A thug who “enjoys violence” has been jailed and warned he will kill someone unless he changes his ways.

Adam Snowdon “danced a little jig” after he felled a stranger and knocked him unconscious with a single blow, the Recorder of York, Judge Sean Morris, told York Crown Court.

He had just viewed CCTV of the incident in the Mojo bar in Harrogate on May 18 and was sentencing Snowdon for the latest in a long list of violent offences committed by the 32-year-old.

“You are undoubtedly a dangerous individual who enjoys violence,” he told Snowdon.

“Until you learn your lesson you are going to remain dangerous and potentially one day, you will kill someone.”

Brooke Morrison, prosecuting, said Snowdon had 114 previous convictions, including two for causing grievous bodily harm three for causing actual bodily harm, 13 for assaulting emergency workers or police officers, 13 for assault, five for affray and one for violent disorder. Snowdon, of Castle Road, Killinghall, pleaded guilty to causing actual bodily harm on May 18 and was jailed for 17 months. He had only recently finished a spell on parole for an earlier offence.

Ms Morrison said Snowdon was in the bar at 2.45am. He was talking to the victim. They did not know each other.

Snowdon punched him once to the head, knocking him unconscious.

For Snowdon, Michael Greenhalgh said the punch had not left the victim with any lasting physical or psychological injuries and Snowdon had not used a weapon.

He had been out with friends, one of whom had left earlier, and was “just talking to people in the bar area”.

According to Snowdon there had been a “verbal exchange”, some “toing and froing” and he had “lashed out”.

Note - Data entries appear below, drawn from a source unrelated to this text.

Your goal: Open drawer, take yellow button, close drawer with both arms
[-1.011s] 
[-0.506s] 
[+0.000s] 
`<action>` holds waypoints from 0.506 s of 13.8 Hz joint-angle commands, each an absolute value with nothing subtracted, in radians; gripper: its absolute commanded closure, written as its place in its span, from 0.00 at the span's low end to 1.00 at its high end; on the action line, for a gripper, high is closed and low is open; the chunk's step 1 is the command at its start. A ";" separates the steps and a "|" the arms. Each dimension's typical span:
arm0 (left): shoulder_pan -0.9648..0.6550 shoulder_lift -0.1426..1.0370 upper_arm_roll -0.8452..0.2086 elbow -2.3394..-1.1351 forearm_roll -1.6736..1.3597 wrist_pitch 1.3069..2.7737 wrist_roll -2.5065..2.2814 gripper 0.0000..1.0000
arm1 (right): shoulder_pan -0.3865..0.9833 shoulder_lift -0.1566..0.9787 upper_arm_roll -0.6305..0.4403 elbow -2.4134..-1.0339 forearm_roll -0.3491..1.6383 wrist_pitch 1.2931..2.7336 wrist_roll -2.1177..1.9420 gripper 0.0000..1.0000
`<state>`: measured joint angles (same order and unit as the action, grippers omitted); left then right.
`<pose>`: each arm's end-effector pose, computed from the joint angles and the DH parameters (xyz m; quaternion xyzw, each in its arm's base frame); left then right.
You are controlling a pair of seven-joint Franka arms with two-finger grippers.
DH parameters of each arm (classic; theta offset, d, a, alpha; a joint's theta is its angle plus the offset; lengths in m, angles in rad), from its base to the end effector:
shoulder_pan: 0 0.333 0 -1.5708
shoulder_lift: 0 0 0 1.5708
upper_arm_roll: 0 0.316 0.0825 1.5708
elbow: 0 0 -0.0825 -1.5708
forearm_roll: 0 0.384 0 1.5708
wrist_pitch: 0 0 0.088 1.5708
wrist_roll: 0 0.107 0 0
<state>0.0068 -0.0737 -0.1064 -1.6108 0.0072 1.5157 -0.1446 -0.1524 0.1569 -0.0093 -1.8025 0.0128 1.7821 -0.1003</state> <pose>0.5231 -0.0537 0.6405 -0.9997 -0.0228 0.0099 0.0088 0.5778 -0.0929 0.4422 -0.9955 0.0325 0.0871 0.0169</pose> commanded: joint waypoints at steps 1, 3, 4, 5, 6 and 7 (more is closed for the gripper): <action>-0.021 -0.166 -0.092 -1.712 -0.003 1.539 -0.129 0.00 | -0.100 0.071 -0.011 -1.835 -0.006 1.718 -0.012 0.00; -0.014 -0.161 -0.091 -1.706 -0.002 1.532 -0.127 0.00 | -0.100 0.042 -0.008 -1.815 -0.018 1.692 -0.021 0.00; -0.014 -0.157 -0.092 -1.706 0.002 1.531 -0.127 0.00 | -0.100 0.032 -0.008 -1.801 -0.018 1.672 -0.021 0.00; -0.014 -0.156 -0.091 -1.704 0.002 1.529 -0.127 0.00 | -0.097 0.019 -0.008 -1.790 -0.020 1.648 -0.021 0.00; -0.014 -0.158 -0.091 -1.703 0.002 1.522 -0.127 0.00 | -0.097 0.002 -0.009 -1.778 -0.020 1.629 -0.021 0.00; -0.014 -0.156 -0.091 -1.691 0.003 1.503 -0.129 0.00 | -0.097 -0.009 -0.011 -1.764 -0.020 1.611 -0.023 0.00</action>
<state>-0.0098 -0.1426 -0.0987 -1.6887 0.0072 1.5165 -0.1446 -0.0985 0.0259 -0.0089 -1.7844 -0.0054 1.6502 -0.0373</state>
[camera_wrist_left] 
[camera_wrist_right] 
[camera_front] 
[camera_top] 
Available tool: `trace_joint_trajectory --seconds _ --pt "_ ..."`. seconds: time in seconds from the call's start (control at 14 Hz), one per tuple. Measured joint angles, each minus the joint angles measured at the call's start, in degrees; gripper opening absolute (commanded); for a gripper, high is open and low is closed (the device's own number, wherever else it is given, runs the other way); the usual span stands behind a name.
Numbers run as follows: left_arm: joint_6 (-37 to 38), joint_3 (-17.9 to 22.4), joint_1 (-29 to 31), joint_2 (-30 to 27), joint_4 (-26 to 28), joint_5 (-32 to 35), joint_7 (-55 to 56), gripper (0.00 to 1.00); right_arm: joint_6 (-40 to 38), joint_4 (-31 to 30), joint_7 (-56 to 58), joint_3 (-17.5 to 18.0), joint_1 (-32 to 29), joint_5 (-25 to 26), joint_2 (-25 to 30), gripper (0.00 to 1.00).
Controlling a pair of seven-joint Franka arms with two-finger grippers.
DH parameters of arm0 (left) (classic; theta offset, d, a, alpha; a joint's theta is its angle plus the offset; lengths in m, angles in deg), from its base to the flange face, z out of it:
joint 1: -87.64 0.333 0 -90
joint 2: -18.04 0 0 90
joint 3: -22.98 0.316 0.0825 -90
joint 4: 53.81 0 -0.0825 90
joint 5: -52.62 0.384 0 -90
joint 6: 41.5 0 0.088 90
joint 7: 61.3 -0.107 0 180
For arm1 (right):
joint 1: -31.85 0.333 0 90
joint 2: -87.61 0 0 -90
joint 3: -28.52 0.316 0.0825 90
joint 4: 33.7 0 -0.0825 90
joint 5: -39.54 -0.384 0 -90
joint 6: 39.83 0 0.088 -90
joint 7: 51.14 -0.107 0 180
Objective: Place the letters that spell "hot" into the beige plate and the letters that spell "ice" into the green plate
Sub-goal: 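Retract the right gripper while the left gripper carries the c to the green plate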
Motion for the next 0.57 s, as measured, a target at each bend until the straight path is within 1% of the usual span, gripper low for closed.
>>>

“He is thoroughly ashamed of his behaviour, “ said the barrister. “He has described it as sickening”.

Snowdon had no explanation for what he had done.

He knew that there was a link between alcohol and his bad behaviour, but he was “not someone who spends his time drinking alcohol looking for trouble,” said the defence barrister.

He was trying to get help for his mental health problems.

While in prison, he had had a position supporting other prisoners. He had finished his period on prison licence in February.